I’m a DJ in a strip club and it’s a great job. I make a lot of money and I can play the music I like, and I have a lot of fun. When I started working there, I was interested in dating the strippers. But once I got to know them, I realized they weren’t for me as girlfriends or lovers or whatever, because most of them are addicts or work as prostitutes after the club closes, or both. I mean, I am not trying to insult what they do, but I don’t want to go out with anyone who does that kind of stuff.

Besides, I have a live-in girlfriend named Julianna, and we’re in love and everything. However, she doesn’t like that I work in the club and that some of the strippers are platonic friends. She says that even if they’re addicts or hookers or whatever, I’m still around naked women every time I go to work, and she doesn’t trust me. She doesn’t believe that I’m being faithful to her. How can I make her understand that I’m not cheating on her and don’t want to leave this job?

Signed, Please Don’t Stop the Music

Dear Please Don’t Stop the Music,

I hate to say it, but this relationship doesn’t sound like it’s going to go very far. It’s great that you love your job and are a friend to your colleagues at work, and that you’re trustworthy and dedicated to Julianna.
You’re certainly not cheating—far from it. But working around sexually active, naked women all the time is going to be threatening to your girlfriend—and most other women. Women want security. Maybe they want children and a home. You have to accept the fact that your unusual job is going to make any relationship you have more difficult.

For now, all you can do is be straight with your girlfriend. Tell her why you like your job and why it’s important to you. Maybe she could come to work before hours and meet some of the strippers and see how they talk about you in a brotherly fashion.

Acknowledge her feelings—put yourself in her shoes—because you probably wouldn’t love it if she worked all day in the company of handsome and naked men! If you can resist temptation and she can raise her trust level a bit, the two of you may work things out. But you may end up having to choose your job or your girlfriend.

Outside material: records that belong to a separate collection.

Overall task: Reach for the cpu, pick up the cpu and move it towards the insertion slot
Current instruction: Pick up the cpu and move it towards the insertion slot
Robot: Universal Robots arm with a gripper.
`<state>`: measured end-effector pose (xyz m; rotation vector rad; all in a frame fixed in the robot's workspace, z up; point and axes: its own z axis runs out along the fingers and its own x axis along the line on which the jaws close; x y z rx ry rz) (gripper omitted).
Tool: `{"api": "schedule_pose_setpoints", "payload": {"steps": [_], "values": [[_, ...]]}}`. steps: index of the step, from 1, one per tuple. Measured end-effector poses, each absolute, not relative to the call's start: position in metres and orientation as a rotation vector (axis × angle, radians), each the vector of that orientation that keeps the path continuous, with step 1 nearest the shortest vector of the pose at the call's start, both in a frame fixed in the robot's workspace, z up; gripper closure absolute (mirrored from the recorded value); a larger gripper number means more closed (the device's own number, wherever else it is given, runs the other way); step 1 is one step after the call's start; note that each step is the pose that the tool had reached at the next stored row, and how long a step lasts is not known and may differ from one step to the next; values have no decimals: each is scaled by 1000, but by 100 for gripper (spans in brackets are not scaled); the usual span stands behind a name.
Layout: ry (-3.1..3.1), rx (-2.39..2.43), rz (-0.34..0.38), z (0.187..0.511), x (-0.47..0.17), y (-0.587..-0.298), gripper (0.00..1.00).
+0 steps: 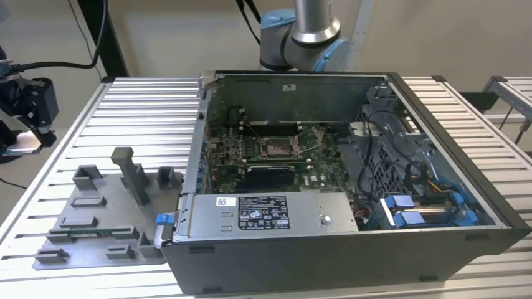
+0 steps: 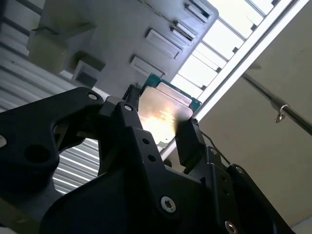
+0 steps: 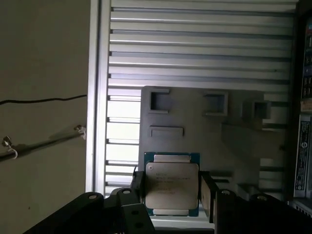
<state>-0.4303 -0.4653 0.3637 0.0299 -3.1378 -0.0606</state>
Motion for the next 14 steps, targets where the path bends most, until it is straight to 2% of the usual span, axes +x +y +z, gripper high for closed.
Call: {"api": "schedule_pose_setpoints", "payload": {"steps": [14], "values": [[-3138, 30, -61, 385, -430, -465, 100]]}}
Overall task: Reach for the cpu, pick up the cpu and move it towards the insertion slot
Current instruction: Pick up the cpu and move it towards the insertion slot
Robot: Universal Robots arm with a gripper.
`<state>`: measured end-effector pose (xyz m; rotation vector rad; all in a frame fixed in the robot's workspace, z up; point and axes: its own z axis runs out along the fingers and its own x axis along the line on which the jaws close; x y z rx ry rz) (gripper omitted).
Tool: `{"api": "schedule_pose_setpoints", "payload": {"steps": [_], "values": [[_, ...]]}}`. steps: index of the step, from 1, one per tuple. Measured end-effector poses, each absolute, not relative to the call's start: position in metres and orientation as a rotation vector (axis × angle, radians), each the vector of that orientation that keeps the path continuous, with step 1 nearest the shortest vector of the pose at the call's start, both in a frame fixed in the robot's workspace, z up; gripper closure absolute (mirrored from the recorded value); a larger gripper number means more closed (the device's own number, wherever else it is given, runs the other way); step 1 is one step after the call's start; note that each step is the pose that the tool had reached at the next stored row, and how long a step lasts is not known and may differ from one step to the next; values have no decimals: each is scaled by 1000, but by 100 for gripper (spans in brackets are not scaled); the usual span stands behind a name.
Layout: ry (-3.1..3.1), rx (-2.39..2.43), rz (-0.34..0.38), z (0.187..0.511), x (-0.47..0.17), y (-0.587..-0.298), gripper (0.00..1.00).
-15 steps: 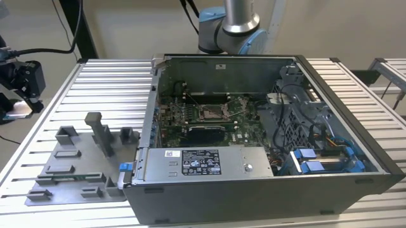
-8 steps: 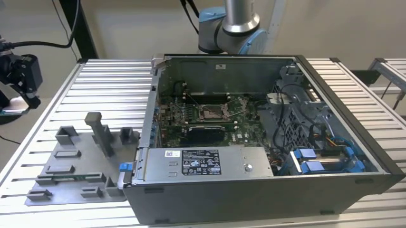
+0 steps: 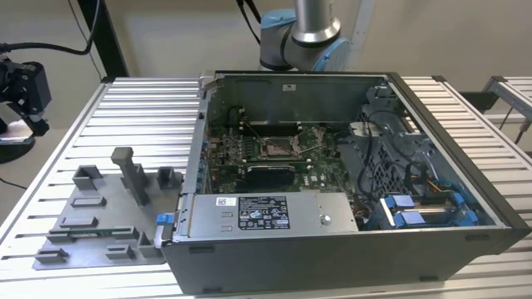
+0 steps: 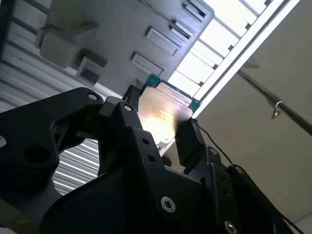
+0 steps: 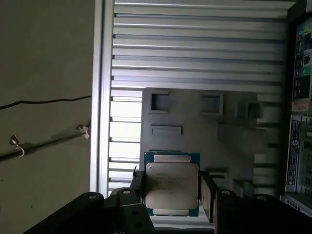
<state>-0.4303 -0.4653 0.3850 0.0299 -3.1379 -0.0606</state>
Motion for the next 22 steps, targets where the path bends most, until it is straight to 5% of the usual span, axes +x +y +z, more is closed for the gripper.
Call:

Just Can’t Get Enough: Sex Addiction

People are not just addicted to porn. They can become addicted to sex, particularly when for them it’s all about the sex act and orgasms to the detriment of everything else in the relationship. Given how easy it is to become infected with a sexually transmitted disease such as HIV, sex addiction is not just a problem. It can be lethal.

Sexual addiction, or “sexual dependency,” is a valid psychological disorder. It’s hard to treat because no single behavior pattern defines it. A sex addict can suffer from compulsive masturbation,
compulsive and chronic porn viewing, compulsive heterosexual and homosexual relationships or affairs, compulsive cybersex, prostitution, exhibitionism, and voyeurism—and even progress to such heinous crimes as child molesting, incest, or rape.